Understanding Migration Aversion Using Elicited Counterfactual Choice Probabilities
Tyler Ransom () and
Wilbert van der Klaauw ()
No 12271, IZA Discussion Papers from Institute of Labor Economics (IZA)
Residential mobility rates in the U.S. have fallen considerably over the past three decades. The cause of the long-term decline remains largely unexplained. In this paper we investigate the relative importance of alternative drivers of residential mobility, including job opportunities, neighborhood and housing amenities, social networks and housing and moving costs, using data from two waves of the NY Fed's Survey of Consumer Expectations. Our hypothetical choice methodology elicits choice probabilities from which we recover the distribution of preferences for location and mobility attributes without concerns about omitted variables and selection biases that hamper analyses based on observed mobility choices alone.
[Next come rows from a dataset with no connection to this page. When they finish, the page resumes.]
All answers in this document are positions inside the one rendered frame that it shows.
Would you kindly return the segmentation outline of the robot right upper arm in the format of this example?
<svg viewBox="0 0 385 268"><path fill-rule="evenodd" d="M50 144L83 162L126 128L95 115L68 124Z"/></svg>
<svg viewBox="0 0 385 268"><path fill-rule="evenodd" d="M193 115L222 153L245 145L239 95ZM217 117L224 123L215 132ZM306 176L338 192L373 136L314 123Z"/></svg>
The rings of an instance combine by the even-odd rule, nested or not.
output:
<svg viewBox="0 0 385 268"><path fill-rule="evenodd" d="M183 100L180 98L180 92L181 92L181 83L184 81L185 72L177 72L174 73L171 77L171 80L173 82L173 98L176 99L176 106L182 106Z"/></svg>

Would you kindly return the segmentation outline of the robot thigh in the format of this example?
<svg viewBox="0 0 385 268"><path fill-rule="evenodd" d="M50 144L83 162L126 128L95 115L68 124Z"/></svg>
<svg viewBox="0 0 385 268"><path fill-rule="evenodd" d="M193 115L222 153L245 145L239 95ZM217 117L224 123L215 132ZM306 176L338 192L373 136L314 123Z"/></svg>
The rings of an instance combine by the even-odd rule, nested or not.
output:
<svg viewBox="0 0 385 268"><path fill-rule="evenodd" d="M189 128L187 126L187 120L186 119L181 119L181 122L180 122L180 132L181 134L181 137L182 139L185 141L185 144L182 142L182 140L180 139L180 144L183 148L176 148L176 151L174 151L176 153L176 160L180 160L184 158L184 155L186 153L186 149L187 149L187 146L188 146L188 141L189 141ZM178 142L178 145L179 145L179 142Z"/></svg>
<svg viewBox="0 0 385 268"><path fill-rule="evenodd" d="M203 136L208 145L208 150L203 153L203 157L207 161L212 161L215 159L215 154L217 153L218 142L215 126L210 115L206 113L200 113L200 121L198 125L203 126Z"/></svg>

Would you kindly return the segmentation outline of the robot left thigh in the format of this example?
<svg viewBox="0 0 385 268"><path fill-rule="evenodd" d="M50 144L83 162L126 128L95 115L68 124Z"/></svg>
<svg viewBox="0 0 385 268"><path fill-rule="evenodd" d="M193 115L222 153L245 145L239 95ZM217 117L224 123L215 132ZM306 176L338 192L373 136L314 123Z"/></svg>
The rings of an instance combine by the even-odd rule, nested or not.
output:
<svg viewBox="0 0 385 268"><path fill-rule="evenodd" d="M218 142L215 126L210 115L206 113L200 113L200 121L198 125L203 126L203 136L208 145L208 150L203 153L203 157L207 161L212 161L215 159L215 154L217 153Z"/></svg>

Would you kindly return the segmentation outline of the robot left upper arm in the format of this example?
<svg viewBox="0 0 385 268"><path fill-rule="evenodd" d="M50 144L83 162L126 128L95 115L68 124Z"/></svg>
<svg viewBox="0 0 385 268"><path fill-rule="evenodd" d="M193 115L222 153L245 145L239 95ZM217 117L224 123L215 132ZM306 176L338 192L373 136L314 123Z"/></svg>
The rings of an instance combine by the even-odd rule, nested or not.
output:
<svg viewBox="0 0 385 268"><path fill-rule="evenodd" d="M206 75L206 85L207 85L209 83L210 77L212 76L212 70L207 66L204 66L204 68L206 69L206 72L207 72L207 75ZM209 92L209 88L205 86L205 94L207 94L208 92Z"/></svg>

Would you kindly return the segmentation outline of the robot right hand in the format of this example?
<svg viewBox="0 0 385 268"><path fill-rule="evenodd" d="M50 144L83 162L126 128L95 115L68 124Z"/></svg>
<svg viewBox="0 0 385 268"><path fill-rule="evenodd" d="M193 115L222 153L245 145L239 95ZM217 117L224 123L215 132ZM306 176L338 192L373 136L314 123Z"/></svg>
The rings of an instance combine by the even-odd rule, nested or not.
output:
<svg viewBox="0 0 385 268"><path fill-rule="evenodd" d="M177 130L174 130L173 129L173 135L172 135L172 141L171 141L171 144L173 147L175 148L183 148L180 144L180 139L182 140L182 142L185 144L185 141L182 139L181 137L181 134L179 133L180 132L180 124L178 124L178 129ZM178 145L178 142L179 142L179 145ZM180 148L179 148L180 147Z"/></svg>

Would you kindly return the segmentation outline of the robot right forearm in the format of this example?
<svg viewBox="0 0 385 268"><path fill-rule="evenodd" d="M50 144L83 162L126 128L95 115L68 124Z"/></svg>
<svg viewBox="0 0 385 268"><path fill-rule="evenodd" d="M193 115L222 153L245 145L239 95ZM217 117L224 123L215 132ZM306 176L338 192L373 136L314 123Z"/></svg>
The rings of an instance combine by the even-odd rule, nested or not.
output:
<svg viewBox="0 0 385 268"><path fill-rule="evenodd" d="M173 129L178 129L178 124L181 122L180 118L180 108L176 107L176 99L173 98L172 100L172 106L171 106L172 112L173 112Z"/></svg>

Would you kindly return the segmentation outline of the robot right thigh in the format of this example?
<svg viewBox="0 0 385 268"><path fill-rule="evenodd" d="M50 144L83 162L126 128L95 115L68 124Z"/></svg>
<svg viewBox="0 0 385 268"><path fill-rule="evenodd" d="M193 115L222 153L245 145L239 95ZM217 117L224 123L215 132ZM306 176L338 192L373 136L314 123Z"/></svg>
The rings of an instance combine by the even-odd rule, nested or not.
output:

We estimate substantial heterogeneity in the willingness-to-pay (WTP) for location and housing amenities across different demographic groups, with income considerations, proximity to friends and family, neighbors' shared norms and social values, and monetary and psychological costs of moving being key drivers of migration and residential location choices. The estimates point to potentially important amplifying roles played by family, friends, and shared norms and values in the decline of residential mobility rates.
Keywords: migration; geographic labor mobility; neighborhood characteristics (search for similar items in EconPapers)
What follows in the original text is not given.